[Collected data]
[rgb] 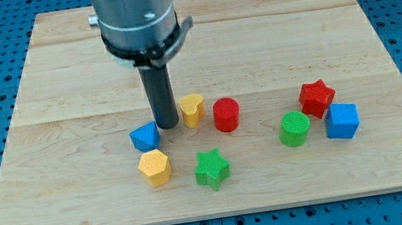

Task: Keep arm on left to yellow hexagon

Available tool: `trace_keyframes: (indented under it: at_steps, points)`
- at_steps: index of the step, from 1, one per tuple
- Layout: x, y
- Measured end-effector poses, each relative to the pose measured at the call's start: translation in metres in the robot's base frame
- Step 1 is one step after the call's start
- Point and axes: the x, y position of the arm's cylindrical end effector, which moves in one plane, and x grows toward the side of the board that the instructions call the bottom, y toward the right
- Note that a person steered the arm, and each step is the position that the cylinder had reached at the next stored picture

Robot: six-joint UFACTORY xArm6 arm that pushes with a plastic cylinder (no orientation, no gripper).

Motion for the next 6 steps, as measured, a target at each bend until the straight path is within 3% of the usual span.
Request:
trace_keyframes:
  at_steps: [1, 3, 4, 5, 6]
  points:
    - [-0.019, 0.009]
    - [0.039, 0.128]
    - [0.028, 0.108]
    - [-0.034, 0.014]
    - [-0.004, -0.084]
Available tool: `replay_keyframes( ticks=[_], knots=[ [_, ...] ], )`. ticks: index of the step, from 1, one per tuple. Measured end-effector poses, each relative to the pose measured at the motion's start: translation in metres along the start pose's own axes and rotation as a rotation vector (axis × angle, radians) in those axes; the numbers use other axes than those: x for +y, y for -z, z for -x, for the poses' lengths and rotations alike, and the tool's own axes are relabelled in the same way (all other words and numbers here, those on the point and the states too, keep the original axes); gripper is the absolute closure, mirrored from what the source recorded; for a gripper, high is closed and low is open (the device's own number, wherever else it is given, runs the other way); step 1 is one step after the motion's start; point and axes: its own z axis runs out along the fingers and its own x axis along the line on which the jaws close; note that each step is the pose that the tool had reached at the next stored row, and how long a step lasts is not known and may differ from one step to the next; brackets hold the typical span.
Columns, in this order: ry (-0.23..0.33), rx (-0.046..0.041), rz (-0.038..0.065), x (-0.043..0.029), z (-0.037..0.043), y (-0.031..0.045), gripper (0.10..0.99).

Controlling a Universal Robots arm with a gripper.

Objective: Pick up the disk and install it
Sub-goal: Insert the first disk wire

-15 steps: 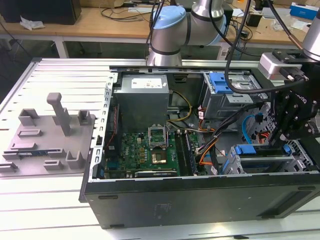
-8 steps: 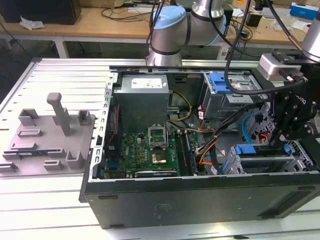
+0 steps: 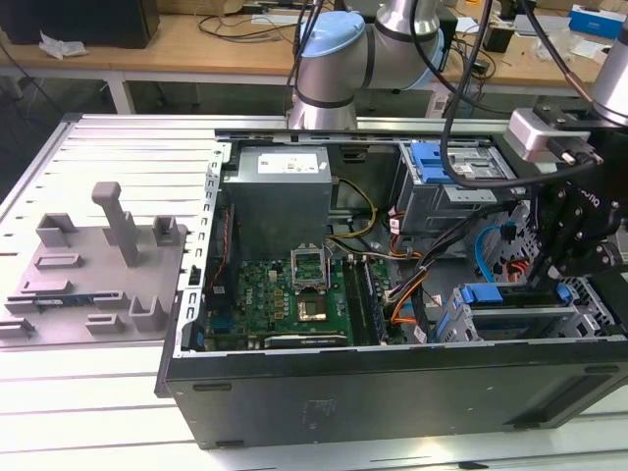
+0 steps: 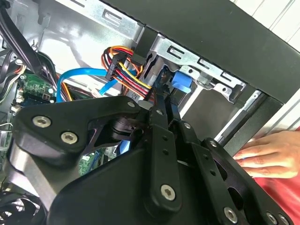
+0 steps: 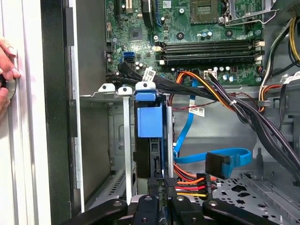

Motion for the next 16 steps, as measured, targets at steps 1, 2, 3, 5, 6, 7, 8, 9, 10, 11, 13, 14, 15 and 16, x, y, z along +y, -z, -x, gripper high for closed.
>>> replay_keyframes(
  ticks=[1,2,3,5,6,7,8,9,10,11,13,14,15,16],
  knots=[
    [0.0,0.0001,0.0,0.0,0.0,-0.0007,0.918],
    [0.0,0.0003,0.0,0.0,0.0,-0.0018,0.918],
    [0.0,0.0007,0.0,0.0,0.0,-0.0025,0.918],
    [0.0,0.0002,0.0,0.0,0.0,-0.0033,0.918],
    [0.0,-0.0004,0.0,0.0,-0.0002,-0.0001,0.788],
    [0.0,-0.0001,0.0,-0.0002,-0.0006,0.0114,0.722],
    [0.0,0.0001,0.0,-0.0002,-0.001,0.0155,0.722],
    [0.0,-0.0001,0.0,-0.0003,-0.0012,0.0186,0.722],
    [0.0,0.0,0.0,-0.0004,-0.0013,0.0235,0.722],
    [0.0,-0.0001,0.0,-0.0004,-0.001,0.028,0.722],
    [0.0,-0.0002,0.0,-0.0005,-0.0004,0.0324,0.722],
    [0.0,-0.0003,0.0,-0.0006,-0.0004,0.0324,0.722],
    [0.0,0.0001,0.0,-0.001,-0.0004,0.0325,0.722],
    [0.0,0.0,0.0,-0.0014,-0.0004,0.0325,0.722]
  ],
)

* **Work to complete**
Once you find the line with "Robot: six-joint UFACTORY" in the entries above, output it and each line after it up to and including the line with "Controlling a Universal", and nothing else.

* **The answer**
Robot: six-joint UFACTORY xArm6 arm that pushes with a plastic cylinder (no orientation, no gripper).

Motion for the next 6 steps, as measured, a target at each bend until the straight path is within 3% of the usual span.
Request:
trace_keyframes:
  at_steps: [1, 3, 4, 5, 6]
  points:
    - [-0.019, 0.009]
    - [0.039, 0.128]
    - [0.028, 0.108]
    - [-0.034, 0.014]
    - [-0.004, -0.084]
Available tool: `replay_keyframes( ticks=[_], knots=[ [_, ...] ], )`. ticks: index of the step, from 1, one per tuple. Measured end-effector poses, each relative to the pose measured at the motion's start: translation in metres along the start pose's own axes and rotation as a rotation vector (axis × angle, radians) in those axes; the numbers use other axes than those: x for +y, y for -z, z for -x, for the poses' lengths and rotations alike, and the tool's own axes are relabelled in the same way (all other words and numbers here, those on the point and the states too, keep the original axes); gripper is the absolute closure, mirrored from what the source recorded; for a gripper, high is closed and low is open (the device's own number, wherever else it is given, runs the other way); step 1 is one step after the motion's start; point and axes: its own z axis runs out along the fingers and its own x axis along the line on which the jaws close; note that each step is the pose that the tool had reached at the next stored row, and how long a step lasts is not known and may differ from one step to the next; brackets hold the typical span.
Columns, in this order: ry (-0.23..0.33), rx (-0.046..0.041), rz (-0.038..0.065), x (-0.043..0.029), z (-0.037..0.043), y (-0.031..0.045), gripper (0.10..0.99).

Controlling a Universal Robots arm with a gripper.

No further output is needed.